A Guide to Explainable Named Entity Recognition

Named entity recognition (NER) is one of the crucial parts of any NLP project. We can see various examples of NER implementation, but when it comes to understanding how the NER process worked in the background or how the process behaves with the data, it needs more explainability . In this article, we will try to make Named Entity Recognition explainable and interpretable, which will help to understand its working concept.
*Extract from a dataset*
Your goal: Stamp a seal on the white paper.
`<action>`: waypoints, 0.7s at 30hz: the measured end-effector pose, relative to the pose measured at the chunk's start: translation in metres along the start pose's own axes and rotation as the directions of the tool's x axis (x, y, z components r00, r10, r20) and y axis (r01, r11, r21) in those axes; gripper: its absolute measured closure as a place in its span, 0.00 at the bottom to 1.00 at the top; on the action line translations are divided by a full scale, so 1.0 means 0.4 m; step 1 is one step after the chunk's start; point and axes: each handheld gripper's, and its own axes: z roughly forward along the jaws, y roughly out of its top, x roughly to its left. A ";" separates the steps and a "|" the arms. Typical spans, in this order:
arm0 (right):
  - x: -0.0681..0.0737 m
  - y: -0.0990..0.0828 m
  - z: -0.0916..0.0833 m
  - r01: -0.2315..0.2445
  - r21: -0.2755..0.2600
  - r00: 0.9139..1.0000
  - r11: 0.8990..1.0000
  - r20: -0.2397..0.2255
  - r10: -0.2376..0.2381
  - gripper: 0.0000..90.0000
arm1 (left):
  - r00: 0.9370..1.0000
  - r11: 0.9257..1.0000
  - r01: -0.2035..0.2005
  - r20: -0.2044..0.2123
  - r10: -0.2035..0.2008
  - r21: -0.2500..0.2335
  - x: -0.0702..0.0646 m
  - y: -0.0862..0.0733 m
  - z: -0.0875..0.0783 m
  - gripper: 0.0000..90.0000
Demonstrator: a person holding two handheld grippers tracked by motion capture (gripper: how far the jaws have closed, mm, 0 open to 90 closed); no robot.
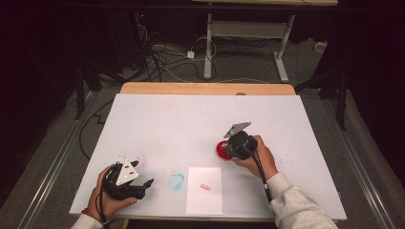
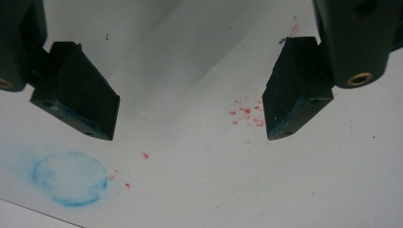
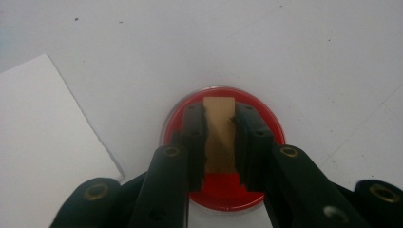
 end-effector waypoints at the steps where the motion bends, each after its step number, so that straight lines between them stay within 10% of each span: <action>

The main points to be covered in this article are listed below.

Contents

  1. What is Named Entity Recognition (NER)?
  2. Extract data from Kaggle
    1. Loading data
    2. Data preprocessing
  3. NER modeling
  4. Explain the prediction

Let’s start by understanding Named Entity Recognition first.

What is Named Entity Recognition (NER)?

In one of our articles, we explained that named entities are the word in all textual data that are objects that exist in the real world. Some of the examples of these real world objects are the names of any person, place or thing. These objects have their own identity in all textual data. For example, Narendra Singh Modi, Mumbai, Plasto water tank, etc. This named entity has its own class like Narendra Modi is the name of a person. Named entity recognition (NER) can be thought of as a process of making a machine to recognize objects with their class and other specifications. Also, with this information on Named Entity Recognition, we discussed how we can implement NER using the spaCy and NLTK libraries.

Talking about the applications of NER, we find that we can use the process in summarizing information from documents, optimization of search engine algorithm, identification of different biomedical subparts and recommendations of contents.

By using this article, we aim to make the NER implementation process more explainable. For this, we will use the Keras and lime libraries. Additionally, we will discuss how we can pull data from the Kaggle into the Google Colab environment. Let’s start by extracting the data

Extract data from Kaggle

To extract data from Kaggle, we need to have an account on the Kaggle website. To create an account we use this link. After creating an account, we need to access the account page. For example, the address of my account page is

https://www.kaggle.com/yugeshvermaaim/account

Where yugeshvermaaim is my account name. After reaching the account page, we need to scroll down to the API section.

In this section, we have to click on the Create a new API token button. This button is responsible for providing us with a JSON file named kaggle.json. After extracting this file, we need to upload it to the Google Colab environment. We can find a shortcut to download a file in the left section of the google collab notebook.

The first button in this panel is for uploading a file using which we need to upload the kaggle.json file. After downloading the JSON file, we can use the following command to install the Kaggle in the environment.

! pip install kaggle

After installation, we need to create a directory. Using the following command we can do this:

! mkdir ~/.kaggle

Using the following command, we can copy the kaggle.json to the above directory like,

! cp kaggle.json ~/.kaggle/

Below code is required to give file allocation permission.

! chmod 600 ~/.kaggle/kaggle.json

Now in the NER implementation we are using a ner_datasset from Kaggle which can be found in this link. This data includes an annotated corpus for named entity recognition and can be used for entity classification.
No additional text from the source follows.